After a brief fillip at the final test of the winter, when Mercedes appeared to have closed the significant time gap to the pacesetters, Schumacher and team-mate Nico Rosberg have failed to match the performance of Renault and Ferrari, let alone the McLaren and Red Bull squads which have dominated proceedings so far, and remain unlikely to do so until F1 returns from its traditional early-season 'flyaways', but Schumacher remains upbeat heading to China.
"I am, of course, looking forward to racing in Shanghai as challenges fire me up as much as everybody else in our team," the veteran claimed, "We know that we have little time to build after the race in Malaysia, but we are learning with every lap that we race, so we are heading there with an open mind and full of ambition to do better than in the opening races. We know that our fans in China are very enthusiastic and really get behind us, so we will definitely try to put on a good show for them."
Rosberg, despite twice making the final phase of qualifying, has yet to score in 2011, having retired in Australia and suffered from a poor start in Malaysia that resulted in twelfth place, but is hoping that his affinity with the Shanghai International Circuit will see an upturn in fortune.
"The circuit is an enjoyable challenge and I have good memories from the race last year, when I finished on the podium in third place," he remarked, "Our start to the season this year has been tougher, but I'm looking forward to turning the wheel in a more positive direction this weekend.
"I like driving this track and have been pretty quick here in the past. We could have qualified higher in Malaysia, so we know that more performance is there when every system is operating correctly on the car. Hopefully we can improve further and make that happen in China.
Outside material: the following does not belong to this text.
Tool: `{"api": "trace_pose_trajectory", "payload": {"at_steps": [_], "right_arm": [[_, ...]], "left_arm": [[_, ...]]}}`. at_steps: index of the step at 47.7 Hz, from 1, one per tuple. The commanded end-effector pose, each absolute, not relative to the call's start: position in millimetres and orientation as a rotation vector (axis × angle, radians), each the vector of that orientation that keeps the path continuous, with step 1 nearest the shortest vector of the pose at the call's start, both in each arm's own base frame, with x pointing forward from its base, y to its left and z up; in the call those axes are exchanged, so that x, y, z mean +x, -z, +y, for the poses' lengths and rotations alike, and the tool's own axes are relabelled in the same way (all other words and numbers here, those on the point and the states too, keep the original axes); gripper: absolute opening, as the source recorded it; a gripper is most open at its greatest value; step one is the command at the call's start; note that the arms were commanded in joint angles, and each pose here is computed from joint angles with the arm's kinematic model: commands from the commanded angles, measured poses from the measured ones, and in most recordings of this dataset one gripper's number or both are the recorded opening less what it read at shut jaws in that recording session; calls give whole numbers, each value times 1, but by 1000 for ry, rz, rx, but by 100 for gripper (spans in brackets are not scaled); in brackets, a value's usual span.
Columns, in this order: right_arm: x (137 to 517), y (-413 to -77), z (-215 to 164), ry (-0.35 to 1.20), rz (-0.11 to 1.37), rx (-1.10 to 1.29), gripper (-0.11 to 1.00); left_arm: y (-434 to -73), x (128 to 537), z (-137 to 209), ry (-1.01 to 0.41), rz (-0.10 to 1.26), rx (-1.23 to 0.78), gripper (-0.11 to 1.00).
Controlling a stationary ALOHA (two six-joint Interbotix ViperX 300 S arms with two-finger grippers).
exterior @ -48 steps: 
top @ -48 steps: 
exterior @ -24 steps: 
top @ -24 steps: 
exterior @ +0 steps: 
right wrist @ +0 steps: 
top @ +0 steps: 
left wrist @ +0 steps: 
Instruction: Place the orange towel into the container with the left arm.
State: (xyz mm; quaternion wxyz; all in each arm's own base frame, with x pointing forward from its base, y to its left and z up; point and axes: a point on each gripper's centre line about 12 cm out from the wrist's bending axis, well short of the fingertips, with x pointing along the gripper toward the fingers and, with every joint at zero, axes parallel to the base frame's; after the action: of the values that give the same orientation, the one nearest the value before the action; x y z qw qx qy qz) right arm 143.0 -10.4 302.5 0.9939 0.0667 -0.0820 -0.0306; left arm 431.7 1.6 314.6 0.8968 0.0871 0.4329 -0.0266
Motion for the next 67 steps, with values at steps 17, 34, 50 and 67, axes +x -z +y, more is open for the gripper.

We are working on it very hard."
Mercedes' Norbert Haug appears less optimistic, meanwhile, accepting that a handful of points would be considered a success before the team can set to work on uprating its WO2 for the start of the European campaign.
"This weekend's grand prix is the second race in eight days and a logistical challenge for all of the teams," he pointed out, "The circuit characteristics in Shanghai are also different to Sepang - there were more fast corners in Sepang, and Shanghai requires good braking stability, traction and straight-line speed, while temperatures are expected to be below 20 degrees, roughly half the level we experienced last weekend in Malaysia.
"We are expecting a difficult and challenging weekend for our team, like we had in Malaysia, where a finish in the lower part of the points rankings was the best that was achievable with our current technical package. However, our lap times in the later part of the race looked better relative to the competition than they had on Friday and Saturday. In China, we wish to continue to improve before we can make further necessary steps with our technical package during the three weeks before the start of the European season."